With the "Last Dance" coming out Sunday, it got me thinking about what the best version of MJ really was.
84-89: The most explosive force in the history of the league, can beat anyone off the dribble and get in the lane, but didn't have the power (no Tim Grover training yet) or the reliable jump shot to sustain the full season. I don't think there's a defender in the history of the world who could have slowed down this MJ, but it wasn't built for long-term success.
90-93: To me, this was the best version of Jordan, because it was the true blend of him still having the explosiveness and driving ability he had in the 80's to get into the lane on any defender, but also had built his body up to take the hit and still maintain control of the ball, and finish the basket mid-air. By this time, MJ had also really developed his post-up and fade-away game, and his jumper was more reliable down the stretch to save energy. He never shot well from 3 but his mid-range game and back to the basket post game was much improved from 84-89. He had bought into the triangle, become smarter, and maybe most importantly, learned how to not waste any space and movement. To me, this is the greatest 3 year stretch in the history of the game from any player.
95-98: There's no question 95-96 was the most motivated MJ the world has ever seen. For the first time since 1991, he had something to prove and felt that hard chip on his shoulder. He was dominant, a better leader, more appreciative of his gifts, smarter player, mastered his post-game, was physically stronger than ever, and his mid-range game was incredible. He conserved his energy but had no question lost a step in explosiveness from the 91 MJ who dunked on Ewing. He just couldn't get to the lane as effortlessly.
I sometimes think the 1991 Bulls were the best team b/c Jordan and Pippen were at their best. But I also think the 95-96 team had better role players in Rodman, Harper, and Kukoc, and Longley, and they were stronger, smarter and more experienced. I feel by 97-98 Pippen's body was failing and Rodman and Harper were just old. That 98 team I don't think was too great outside MJ.
I think you have it right, which means I agree. I've always believed the first threepeat group was far superior because Jordan and Pippen were at their athletic best, which was unmatched, really, in the history of the game to have the league's best two perimeter defenders at the same time. And Horace probably was the best power forward defender, at least athletically, the way he could trap and play 94 feet. Rodman was regarded as a better defender in that era, but didn't play the full court game like Grant did. It's what shocked the basketball world, which wasn't taking the Bulls seriously in the 1980s as great as Jordan was. There was almost no media members or league veterans outside Chicago who picked the Bulls in the 1991 Finals. And then when they won everyone couldn't believe how they'd missed it. Pippen probably was the second best player on the Dream Team. The competition in the early 90s was at a higher level as well.
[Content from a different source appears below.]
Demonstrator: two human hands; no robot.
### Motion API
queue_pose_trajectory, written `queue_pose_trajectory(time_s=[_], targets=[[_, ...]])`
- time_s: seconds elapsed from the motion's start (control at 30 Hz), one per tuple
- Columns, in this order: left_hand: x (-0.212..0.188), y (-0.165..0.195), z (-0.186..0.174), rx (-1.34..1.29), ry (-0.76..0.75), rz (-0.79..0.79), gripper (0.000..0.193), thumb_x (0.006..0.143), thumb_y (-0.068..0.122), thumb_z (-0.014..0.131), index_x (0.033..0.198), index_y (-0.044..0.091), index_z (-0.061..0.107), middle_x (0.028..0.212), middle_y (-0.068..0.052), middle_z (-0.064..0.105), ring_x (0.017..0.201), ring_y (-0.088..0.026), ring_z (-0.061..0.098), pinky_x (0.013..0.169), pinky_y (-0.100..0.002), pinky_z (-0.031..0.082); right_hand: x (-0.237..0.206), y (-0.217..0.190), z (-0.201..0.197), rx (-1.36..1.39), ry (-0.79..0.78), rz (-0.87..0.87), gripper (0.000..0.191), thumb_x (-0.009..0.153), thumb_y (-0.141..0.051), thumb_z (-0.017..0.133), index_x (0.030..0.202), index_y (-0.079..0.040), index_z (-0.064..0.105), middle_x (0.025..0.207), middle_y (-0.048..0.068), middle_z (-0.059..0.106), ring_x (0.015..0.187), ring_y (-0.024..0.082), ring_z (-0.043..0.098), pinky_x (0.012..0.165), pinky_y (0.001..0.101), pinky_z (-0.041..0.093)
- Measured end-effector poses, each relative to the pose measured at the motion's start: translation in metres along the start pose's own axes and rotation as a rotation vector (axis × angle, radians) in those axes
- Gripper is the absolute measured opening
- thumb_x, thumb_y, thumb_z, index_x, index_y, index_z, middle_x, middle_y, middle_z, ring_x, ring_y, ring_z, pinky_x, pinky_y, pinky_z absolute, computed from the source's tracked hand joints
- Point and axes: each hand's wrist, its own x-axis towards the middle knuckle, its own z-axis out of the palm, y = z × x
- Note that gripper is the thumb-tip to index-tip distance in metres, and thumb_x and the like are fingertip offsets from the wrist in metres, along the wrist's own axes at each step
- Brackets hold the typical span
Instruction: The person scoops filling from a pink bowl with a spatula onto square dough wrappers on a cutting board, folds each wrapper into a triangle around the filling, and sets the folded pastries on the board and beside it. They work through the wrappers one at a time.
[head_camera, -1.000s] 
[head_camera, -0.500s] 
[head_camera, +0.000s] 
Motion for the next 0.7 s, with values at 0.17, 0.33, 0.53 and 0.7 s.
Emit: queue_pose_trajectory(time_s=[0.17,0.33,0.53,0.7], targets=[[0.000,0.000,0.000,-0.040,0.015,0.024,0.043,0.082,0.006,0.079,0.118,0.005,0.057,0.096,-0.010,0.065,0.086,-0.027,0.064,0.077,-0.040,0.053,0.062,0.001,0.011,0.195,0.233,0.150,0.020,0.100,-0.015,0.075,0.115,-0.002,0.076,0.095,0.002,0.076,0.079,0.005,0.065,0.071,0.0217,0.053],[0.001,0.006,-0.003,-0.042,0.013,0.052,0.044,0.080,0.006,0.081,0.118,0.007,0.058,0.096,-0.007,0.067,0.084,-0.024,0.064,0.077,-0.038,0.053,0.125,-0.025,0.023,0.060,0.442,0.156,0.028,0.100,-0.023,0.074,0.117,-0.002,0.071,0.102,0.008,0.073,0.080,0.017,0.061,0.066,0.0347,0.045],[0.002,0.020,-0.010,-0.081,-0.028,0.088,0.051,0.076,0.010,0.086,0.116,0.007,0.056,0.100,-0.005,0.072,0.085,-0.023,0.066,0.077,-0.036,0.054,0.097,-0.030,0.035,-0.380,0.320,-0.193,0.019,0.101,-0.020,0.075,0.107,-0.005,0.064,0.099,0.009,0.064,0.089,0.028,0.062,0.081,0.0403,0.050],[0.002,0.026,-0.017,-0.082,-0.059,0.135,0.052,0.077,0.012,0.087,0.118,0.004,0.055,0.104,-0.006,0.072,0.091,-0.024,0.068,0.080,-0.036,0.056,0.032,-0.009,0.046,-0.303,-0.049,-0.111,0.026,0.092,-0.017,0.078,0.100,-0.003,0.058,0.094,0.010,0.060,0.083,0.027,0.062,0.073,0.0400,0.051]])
The second threepeat was much more famous because of Rodman, Phil becoming the Zen master instead of the former CBA hippie, Michael's celebrated return and the intimidation factor with the winning record. Michael had lost that amazing athleticism that made him able to embarrass four Celtics Hall of Famers on defense in those 1986 playoffs. The 80s Jordan, which I hope they show in the series, was this never-before-seen or imagined athletic marvel. Basically a version of Derrick Rose's quickness if he needed it with a spectacular first step, a Magic Johnson feel for the game and the intimidation and IQ of Bill Russell.